#### Exercise:
Could you print all of the data below again, exactly?

#### Dataset content:
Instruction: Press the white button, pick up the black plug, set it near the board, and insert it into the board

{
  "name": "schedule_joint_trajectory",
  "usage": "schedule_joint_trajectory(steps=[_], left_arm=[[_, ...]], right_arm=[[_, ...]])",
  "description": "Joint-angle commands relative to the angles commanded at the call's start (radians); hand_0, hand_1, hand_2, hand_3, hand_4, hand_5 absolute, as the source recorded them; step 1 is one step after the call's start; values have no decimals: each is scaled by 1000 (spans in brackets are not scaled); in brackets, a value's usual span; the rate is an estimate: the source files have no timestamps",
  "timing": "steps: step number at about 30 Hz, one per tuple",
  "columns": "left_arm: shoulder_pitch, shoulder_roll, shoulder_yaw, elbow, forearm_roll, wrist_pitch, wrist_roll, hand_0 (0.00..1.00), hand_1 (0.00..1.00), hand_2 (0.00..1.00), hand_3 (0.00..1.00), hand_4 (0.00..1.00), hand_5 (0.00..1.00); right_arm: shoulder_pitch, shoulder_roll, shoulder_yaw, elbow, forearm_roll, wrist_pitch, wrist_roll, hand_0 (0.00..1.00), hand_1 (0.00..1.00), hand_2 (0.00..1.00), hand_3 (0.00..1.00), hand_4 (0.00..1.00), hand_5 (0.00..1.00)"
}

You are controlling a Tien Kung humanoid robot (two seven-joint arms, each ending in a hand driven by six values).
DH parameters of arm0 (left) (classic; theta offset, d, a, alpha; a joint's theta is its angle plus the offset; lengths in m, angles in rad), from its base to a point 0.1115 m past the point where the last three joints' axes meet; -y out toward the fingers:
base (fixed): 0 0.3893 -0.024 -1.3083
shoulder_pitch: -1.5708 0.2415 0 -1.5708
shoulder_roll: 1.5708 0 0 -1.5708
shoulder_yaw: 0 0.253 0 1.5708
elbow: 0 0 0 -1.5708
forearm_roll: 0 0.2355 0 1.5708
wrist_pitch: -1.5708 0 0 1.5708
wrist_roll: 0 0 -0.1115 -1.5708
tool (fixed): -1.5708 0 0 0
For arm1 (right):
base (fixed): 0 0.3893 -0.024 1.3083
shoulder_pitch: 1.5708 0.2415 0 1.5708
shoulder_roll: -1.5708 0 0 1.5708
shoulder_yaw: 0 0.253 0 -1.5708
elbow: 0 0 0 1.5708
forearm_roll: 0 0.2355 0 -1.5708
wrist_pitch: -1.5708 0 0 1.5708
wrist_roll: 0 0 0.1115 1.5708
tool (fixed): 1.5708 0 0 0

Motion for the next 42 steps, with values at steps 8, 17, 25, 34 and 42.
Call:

#### The answer:
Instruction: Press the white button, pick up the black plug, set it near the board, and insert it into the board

{
  "name": "schedule_joint_trajectory",
  "usage": "schedule_joint_trajectory(steps=[_], left_arm=[[_, ...]], right_arm=[[_, ...]])",
  "description": "Joint-angle commands relative to the angles commanded at the call's start (radians); hand_0, hand_1, hand_2, hand_3, hand_4, hand_5 absolute, as the source recorded them; step 1 is one step after the call's start; values have no decimals: each is scaled by 1000 (spans in brackets are not scaled); in brackets, a value's usual span; the rate is an estimate: the source files have no timestamps",
  "timing": "steps: step number at about 30 Hz, one per tuple",
  "columns": "left_arm: shoulder_pitch, shoulder_roll, shoulder_yaw, elbow, forearm_roll, wrist_pitch, wrist_roll, hand_0 (0.00..1.00), hand_1 (0.00..1.00), hand_2 (0.00..1.00), hand_3 (0.00..1.00), hand_4 (0.00..1.00), hand_5 (0.00..1.00); right_arm: shoulder_pitch, shoulder_roll, shoulder_yaw, elbow, forearm_roll, wrist_pitch, wrist_roll, hand_0 (0.00..1.00), hand_1 (0.00..1.00), hand_2 (0.00..1.00), hand_3 (0.00..1.00), hand_4 (0.00..1.00), hand_5 (0.00..1.00)"
}

You are controlling a Tien Kung humanoid robot (two seven-joint arms, each ending in a hand driven by six values).
DH parameters of arm0 (left) (classic; theta offset, d, a, alpha; a joint's theta is its angle plus the offset; lengths in m, angles in rad), from its base to a point 0.1115 m past the point where the last three joints' axes meet; -y out toward the fingers:
base (fixed): 0 0.3893 -0.024 -1.3083
shoulder_pitch: -1.5708 0.2415 0 -1.5708
shoulder_roll: 1.5708 0 0 -1.5708
shoulder_yaw: 0 0.253 0 1.5708
elbow: 0 0 0 -1.5708
forearm_roll: 0 0.2355 0 1.5708
wrist_pitch: -1.5708 0 0 1.5708
wrist_roll: 0 0 -0.1115 -1.5708
tool (fixed): -1.5708 0 0 0
For arm1 (right):
base (fixed): 0 0.3893 -0.024 1.3083
shoulder_pitch: 1.5708 0.2415 0 1.5708
shoulder_roll: -1.5708 0 0 1.5708
shoulder_yaw: 0 0.253 0 -1.5708
elbow: 0 0 0 1.5708
forearm_roll: 0 0.2355 0 -1.5708
wrist_pitch: -1.5708 0 0 1.5708
wrist_roll: 0 0 0.1115 1.5708
tool (fixed): 1.5708 0 0 0

Motion for the next 42 steps, with values at steps 8, 17, 25, 34 and 42.
Call:

This output requires no further additions.